### What you need to do
None of the pictures should be copied, though every line of the listing must be printed exactly.

═════ Recorded information

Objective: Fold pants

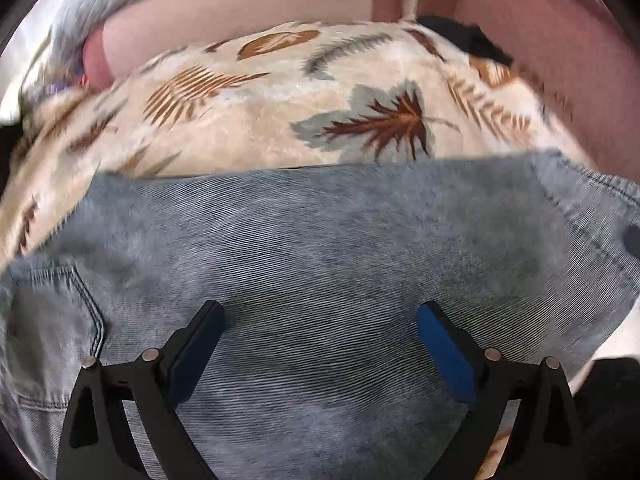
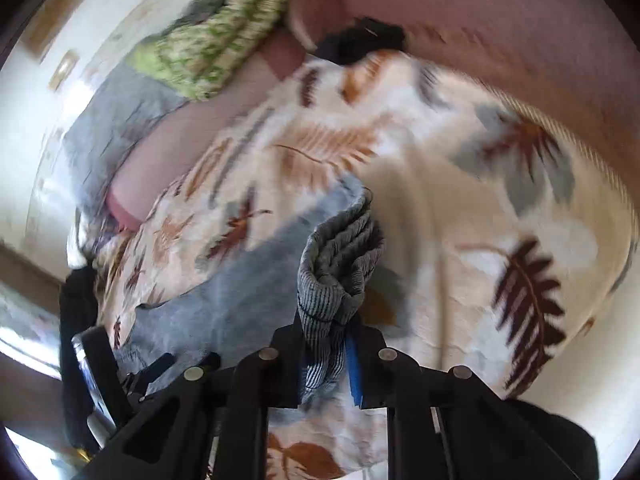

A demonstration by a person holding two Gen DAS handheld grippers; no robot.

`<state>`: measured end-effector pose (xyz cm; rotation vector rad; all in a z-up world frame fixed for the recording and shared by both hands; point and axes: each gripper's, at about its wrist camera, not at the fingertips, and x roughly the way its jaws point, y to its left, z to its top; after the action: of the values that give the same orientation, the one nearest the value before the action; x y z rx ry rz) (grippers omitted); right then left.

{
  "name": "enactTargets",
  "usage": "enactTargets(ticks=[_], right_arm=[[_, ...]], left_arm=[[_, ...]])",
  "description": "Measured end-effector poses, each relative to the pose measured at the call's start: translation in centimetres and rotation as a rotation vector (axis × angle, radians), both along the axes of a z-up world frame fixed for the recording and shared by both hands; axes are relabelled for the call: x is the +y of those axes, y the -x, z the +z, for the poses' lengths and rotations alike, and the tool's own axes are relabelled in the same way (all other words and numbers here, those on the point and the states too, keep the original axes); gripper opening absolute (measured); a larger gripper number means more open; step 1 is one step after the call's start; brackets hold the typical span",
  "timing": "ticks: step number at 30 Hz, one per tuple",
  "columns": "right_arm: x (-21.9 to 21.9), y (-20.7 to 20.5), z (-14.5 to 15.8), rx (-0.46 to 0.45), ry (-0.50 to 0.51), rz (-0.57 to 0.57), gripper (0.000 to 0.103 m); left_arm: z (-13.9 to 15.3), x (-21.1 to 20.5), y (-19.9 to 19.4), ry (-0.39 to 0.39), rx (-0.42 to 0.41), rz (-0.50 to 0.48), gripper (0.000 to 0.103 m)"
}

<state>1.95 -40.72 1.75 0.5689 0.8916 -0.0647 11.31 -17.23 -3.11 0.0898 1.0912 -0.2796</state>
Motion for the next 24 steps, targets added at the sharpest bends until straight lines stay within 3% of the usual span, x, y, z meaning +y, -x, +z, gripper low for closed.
enactTargets(ticks=[6, 9, 11, 13, 15, 17, 18, 19, 24], right_arm=[[10.7, -1.3, 4.6, -0.143, 0.157, 0.235, 0.017], [18.1, -1.1, 4.7, -0.182, 0.228, 0.406, 0.017], [22.2, -1.0, 3.1, -0.171, 0.251, 0.507, 0.017], [25.9, -1.4, -0.6, -0.107, 0.255, 0.601, 0.021], [28.4, -1.9, -5.2, 0.003, 0.248, 0.706, 0.034], [28.4, -0.6, -4.9, -0.092, 0.247, 0.705, 0.042], [27.9, -0.3, -4.5, -0.092, 0.196, 0.721, 0.059], [26.9, 0.0, -3.7, -0.098, 0.113, 0.718, 0.063], [18.1, 0.9, -1.7, -0.145, -0.09, 0.494, 0.066]], left_arm=[[3.5, 9.3, 1.3, 0.21, -0.047, 0.198, 0.096], [5.3, 15.2, 2.4, 0.252, -0.097, 0.307, 0.096], [5.9, 18.4, 3.4, 0.254, -0.13, 0.369, 0.096], [6.5, 21.1, 4.4, 0.243, -0.153, 0.414, 0.096], [6.8, 22.7, 5.5, 0.227, -0.164, 0.442, 0.096], [7.1, 23.0, 6.1, 0.234, -0.161, 0.432, 0.096], [7.2, 23.0, 6.3, 0.239, -0.164, 0.424, 0.096], [7.4, 22.5, 6.5, 0.245, -0.165, 0.41, 0.096], [8.5, 17.8, 6.0, 0.361, -0.151, 0.256, 0.096]])
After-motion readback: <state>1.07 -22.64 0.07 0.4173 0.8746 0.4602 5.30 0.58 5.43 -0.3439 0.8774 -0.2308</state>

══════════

### Solution to the problem
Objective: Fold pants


A demonstration by a person holding two Gen DAS handheld grippers; no robot.

`<state>`: measured end-effector pose (xyz cm; rotation vector rad; all in a z-up world frame fixed for the recording and shared by both hands; point and axes: each gripper's, at about its wrist camera, not at the fingertips, and x roughly the way its jaws point, y to its left, z to its top; after the action: of the values that give the same orientation, the one nearest the value before the action; x y z rx ry rz) (grippers omitted); right then left.

{
  "name": "enactTargets",
  "usage": "enactTargets(ticks=[_], right_arm=[[_, ...]], left_arm=[[_, ...]])",
  "description": "Measured end-effector poses, each relative to the pose measured at the call's start: translation in centimetres and rotation as a rotation vector (axis × angle, radians), both along the axes of a z-up world frame fixed for the recording and shared by both hands; axes are relabelled for the call: x is the +y of those axes, y the -x, z the +z, for the poses' lengths and rotations alike, and the tool's own axes are relabelled in the same way (all other words and numbers here, those on the point and the states too, keep the original axes); gripper opening absolute (measured); a larger gripper number means more open; step 1 is one step after the call's start; brackets hold the typical span",
  "timing": "ticks: step number at 30 Hz, one per tuple",
  "columns": "right_arm: x (-21.9 to 21.9), y (-20.7 to 20.5), z (-14.5 to 15.8), rx (-0.46 to 0.45), ry (-0.50 to 0.51), rz (-0.57 to 0.57), gripper (0.000 to 0.103 m); left_arm: z (-13.9 to 15.3), x (-21.1 to 20.5), y (-19.9 to 19.4), ry (-0.39 to 0.39), rx (-0.42 to 0.41), rz (-0.50 to 0.48), gripper (0.000 to 0.103 m)"
}

<state>1.95 -40.72 1.75 0.5689 0.8916 -0.0647 11.31 -17.23 -3.11 0.0898 1.0912 -0.2796</state>
Motion for the next 24 steps, targets added at the sharpest bends until straight lines stay within 3% of the usual span, x, y, z meaning +y, -x, +z, gripper low for closed.
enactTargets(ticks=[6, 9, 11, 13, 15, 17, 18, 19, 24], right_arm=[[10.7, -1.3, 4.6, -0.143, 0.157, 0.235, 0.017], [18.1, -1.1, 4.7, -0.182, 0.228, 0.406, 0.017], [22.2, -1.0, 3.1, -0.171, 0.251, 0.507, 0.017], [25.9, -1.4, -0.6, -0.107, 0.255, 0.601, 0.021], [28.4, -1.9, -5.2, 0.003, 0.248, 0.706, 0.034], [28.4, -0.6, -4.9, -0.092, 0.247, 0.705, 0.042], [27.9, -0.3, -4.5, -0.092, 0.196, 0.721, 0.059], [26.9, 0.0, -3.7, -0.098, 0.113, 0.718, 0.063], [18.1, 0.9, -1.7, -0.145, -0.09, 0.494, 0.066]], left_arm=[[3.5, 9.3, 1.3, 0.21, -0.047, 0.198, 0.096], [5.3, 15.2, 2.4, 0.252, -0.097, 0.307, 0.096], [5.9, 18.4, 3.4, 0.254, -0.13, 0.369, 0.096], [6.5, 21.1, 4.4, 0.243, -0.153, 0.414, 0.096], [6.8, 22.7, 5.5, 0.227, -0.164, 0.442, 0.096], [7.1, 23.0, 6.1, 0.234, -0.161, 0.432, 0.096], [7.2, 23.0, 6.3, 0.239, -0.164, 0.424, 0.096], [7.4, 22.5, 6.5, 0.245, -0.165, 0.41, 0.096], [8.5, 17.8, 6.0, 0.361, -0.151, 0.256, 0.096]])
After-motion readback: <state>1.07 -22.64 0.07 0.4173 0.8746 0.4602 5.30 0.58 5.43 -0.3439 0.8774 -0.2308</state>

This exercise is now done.